Problem to work on: Copy every entry exactly.

The data:
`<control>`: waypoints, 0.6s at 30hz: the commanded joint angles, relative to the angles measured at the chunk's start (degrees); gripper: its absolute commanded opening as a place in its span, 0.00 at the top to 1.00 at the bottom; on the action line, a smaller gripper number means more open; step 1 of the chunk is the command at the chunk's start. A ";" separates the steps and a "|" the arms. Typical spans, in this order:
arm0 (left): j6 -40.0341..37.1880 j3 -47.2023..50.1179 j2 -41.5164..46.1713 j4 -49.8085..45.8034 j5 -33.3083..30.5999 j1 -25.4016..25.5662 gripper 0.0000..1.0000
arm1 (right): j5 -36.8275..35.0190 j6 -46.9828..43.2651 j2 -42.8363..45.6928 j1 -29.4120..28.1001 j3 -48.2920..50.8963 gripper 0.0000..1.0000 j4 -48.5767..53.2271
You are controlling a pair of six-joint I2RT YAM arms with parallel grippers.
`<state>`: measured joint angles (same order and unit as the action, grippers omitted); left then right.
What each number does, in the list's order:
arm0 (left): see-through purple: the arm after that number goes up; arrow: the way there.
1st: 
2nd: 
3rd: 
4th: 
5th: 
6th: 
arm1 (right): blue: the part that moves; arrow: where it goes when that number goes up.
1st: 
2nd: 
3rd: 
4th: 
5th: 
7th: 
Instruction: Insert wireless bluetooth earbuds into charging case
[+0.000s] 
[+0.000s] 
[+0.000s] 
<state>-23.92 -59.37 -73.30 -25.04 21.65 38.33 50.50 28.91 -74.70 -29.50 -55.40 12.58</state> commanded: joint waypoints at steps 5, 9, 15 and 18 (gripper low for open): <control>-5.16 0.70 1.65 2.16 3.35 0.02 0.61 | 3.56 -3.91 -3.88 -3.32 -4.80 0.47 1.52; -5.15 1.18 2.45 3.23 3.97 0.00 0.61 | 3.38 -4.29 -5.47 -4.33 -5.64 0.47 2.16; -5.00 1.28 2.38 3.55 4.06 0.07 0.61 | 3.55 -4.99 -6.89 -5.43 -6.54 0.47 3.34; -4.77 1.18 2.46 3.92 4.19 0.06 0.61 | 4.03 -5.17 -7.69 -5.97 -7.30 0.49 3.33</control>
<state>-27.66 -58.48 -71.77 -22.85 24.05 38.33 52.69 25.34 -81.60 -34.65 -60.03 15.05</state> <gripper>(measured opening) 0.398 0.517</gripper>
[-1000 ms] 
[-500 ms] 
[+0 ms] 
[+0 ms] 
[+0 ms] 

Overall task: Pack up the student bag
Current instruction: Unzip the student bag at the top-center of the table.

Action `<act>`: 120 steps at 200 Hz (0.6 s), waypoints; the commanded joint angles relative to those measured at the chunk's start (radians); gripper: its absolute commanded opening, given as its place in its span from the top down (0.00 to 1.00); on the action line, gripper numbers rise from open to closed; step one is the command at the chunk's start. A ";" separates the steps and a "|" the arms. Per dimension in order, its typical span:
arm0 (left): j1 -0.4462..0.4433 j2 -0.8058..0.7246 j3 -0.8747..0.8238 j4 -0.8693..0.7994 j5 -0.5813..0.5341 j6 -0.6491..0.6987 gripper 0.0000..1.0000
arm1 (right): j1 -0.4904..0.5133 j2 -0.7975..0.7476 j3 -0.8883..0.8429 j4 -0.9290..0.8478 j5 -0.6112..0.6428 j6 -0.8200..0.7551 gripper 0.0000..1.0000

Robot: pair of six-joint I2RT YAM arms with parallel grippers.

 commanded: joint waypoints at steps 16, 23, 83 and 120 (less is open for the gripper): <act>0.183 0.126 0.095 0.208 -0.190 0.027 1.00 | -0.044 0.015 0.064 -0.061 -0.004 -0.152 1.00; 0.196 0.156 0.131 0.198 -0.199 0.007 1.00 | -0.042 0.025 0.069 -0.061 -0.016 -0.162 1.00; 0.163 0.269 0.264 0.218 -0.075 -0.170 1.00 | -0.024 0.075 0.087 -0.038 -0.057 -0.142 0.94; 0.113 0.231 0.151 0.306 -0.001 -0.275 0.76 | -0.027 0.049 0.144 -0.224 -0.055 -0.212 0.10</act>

Final answer:
`<control>`: waypoints, 0.6s at 30hz: the commanded joint angles, relative to the angles measured at the chunk's start (degrees); gripper: its absolute commanded opening as a place in its span, 0.00 at the top to 1.00 at the bottom; on the action line, a smaller gripper number means more open; step 1 of the chunk is the command at the chunk's start. A ";" separates the steps and a "|" the arms. Typical spans, in this order:
arm0 (left): j6 -40.0341..37.1880 j3 -47.2023..50.1179 j2 -41.5164..46.1713 j4 -49.8085..45.8034 j5 -33.3083..30.5999 j1 -25.4016..25.5662 gripper 0.0000..1.0000
arm1 (right): j5 -36.8275..35.0190 j6 -46.9828..43.2651 j2 -42.8363..45.6928 j1 -29.4120..28.1001 j3 -48.2920..50.8963 gripper 0.0000..1.0000 j4 -48.5767..53.2271
You are controlling a pair of six-joint I2RT YAM arms with parallel grippers.
`<state>`: measured joint angles (same order and unit as the action, grippers omitted); left then right.
What each number does, in the list's order:
arm0 (left): see-through purple: the arm after that number goes up; arrow: the way there.
1st: 
2nd: 
3rd: 
4th: 
5th: 
6th: 
arm1 (right): blue: the part that moves; arrow: where it goes when that number goes up.
1st: 
2nd: 
3rd: 
4th: 
5th: 
7th: 
Instruction: Insert wireless bluetooth earbuds into charging case
[+0.000s] 
[+0.000s] 
[+0.000s] 
<state>-23.92 -59.37 -73.30 -25.04 21.65 38.33 50.50 28.91 -74.70 -29.50 -55.40 12.58</state> commanded: joint waypoints at steps 5, 9, 15 and 18 (gripper low for open): <control>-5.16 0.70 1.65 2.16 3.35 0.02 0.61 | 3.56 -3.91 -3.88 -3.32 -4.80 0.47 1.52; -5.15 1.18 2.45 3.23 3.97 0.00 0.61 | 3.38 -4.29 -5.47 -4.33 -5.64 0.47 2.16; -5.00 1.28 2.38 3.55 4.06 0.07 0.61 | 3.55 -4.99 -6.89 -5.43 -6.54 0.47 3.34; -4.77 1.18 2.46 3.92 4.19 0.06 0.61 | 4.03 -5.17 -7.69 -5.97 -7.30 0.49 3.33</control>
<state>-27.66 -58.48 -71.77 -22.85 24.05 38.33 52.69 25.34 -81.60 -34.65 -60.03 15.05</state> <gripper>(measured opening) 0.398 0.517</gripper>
[-1000 ms] 
[-500 ms] 
[+0 ms] 
[+0 ms] 
[+0 ms] 

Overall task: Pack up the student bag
Current instruction: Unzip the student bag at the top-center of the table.

Action `<act>`: 120 steps at 200 Hz (0.6 s), waypoints; the commanded joint angles relative to those measured at the chunk's start (radians); gripper: its absolute commanded opening, given as its place in its span from the top down (0.00 to 1.00); on the action line, gripper numbers rise from open to closed; step one is the command at the chunk's start. A ";" separates the steps and a "|" the arms. Per dimension in order, its typical span:
arm0 (left): j1 -0.4462..0.4433 j2 -0.8058..0.7246 j3 -0.8747..0.8238 j4 -0.8693..0.7994 j5 -0.5813..0.5341 j6 -0.6491..0.6987 gripper 0.0000..1.0000
arm1 (right): j1 -0.4904..0.5133 j2 -0.7975..0.7476 j3 -0.8883..0.8429 j4 -0.9290..0.8478 j5 -0.6112..0.6428 j6 -0.8200..0.7551 gripper 0.0000..1.0000

Robot: pair of six-joint I2RT YAM arms with parallel grippers.

 commanded: joint waypoints at steps 16, 23, 83 and 120 (less is open for the gripper): <act>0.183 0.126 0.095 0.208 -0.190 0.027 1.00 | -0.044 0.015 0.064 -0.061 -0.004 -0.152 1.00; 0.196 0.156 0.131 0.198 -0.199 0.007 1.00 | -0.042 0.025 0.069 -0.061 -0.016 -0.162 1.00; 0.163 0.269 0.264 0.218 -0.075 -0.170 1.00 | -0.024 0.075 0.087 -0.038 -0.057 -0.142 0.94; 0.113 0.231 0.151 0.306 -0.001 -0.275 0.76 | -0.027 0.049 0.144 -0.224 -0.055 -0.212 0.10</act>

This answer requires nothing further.